• What you are asked to do
Only the lines from the one with "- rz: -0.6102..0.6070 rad" onward are wanted, through the last line of the entries, set down exactly.

══ Materials provided ══

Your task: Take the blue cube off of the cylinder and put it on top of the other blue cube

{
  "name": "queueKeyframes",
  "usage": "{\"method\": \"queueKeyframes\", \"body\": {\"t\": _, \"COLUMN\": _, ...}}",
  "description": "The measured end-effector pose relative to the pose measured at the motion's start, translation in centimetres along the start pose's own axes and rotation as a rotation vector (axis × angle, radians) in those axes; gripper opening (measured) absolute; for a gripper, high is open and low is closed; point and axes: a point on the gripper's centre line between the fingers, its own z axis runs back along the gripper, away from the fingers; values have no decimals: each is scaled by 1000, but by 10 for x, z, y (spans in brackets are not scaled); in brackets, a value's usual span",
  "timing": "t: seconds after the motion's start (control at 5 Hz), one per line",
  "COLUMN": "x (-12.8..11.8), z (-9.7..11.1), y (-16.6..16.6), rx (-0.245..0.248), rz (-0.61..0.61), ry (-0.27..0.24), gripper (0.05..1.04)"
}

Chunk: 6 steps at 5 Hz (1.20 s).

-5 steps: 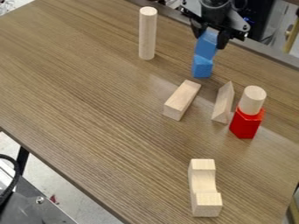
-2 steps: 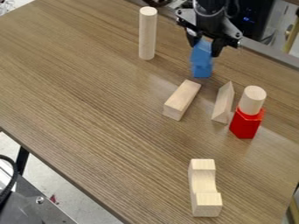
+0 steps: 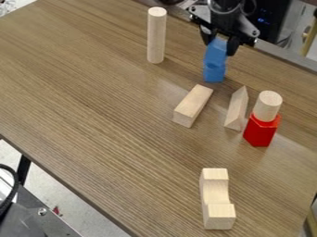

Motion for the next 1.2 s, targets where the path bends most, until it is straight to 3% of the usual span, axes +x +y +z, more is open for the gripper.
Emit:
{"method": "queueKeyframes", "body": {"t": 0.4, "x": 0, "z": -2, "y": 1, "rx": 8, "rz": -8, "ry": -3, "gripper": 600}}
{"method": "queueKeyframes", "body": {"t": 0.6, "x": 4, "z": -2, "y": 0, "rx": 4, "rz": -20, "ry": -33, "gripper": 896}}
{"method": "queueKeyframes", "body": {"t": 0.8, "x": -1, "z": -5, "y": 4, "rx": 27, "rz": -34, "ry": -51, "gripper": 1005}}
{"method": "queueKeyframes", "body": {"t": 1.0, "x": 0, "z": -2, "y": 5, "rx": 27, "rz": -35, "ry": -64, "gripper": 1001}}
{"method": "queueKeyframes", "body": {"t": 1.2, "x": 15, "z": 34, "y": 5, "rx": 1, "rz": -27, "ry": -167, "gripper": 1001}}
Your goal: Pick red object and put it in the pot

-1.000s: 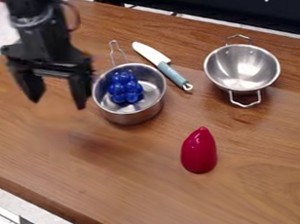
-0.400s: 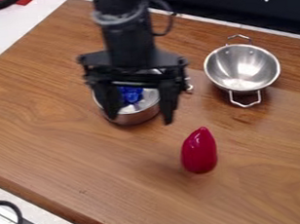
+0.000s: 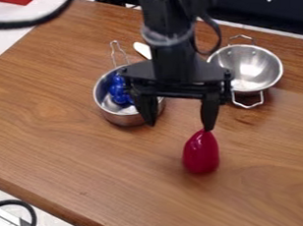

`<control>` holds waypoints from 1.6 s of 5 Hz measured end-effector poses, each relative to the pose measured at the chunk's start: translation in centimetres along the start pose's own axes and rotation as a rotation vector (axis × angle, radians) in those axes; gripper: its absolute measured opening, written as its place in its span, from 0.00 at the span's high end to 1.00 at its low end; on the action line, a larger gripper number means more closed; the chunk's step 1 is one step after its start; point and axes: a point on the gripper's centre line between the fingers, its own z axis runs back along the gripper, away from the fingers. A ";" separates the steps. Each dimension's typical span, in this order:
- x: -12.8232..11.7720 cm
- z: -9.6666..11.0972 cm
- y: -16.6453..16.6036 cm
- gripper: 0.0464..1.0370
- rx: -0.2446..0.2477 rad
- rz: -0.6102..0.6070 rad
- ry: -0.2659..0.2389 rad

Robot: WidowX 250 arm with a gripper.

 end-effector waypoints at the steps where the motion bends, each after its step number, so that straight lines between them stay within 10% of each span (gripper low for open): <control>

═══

• Solution to this problem
- rz: -0.6102..0.6070 rad
- ry: -0.2659..0.2389 rad

Robot: WidowX 250 arm with a gripper.

 end-effector waypoints at the steps where the motion bends, each after its step number, so that straight lines between them stay within 10% of each span (gripper low for open): <control>

No further output is expected here.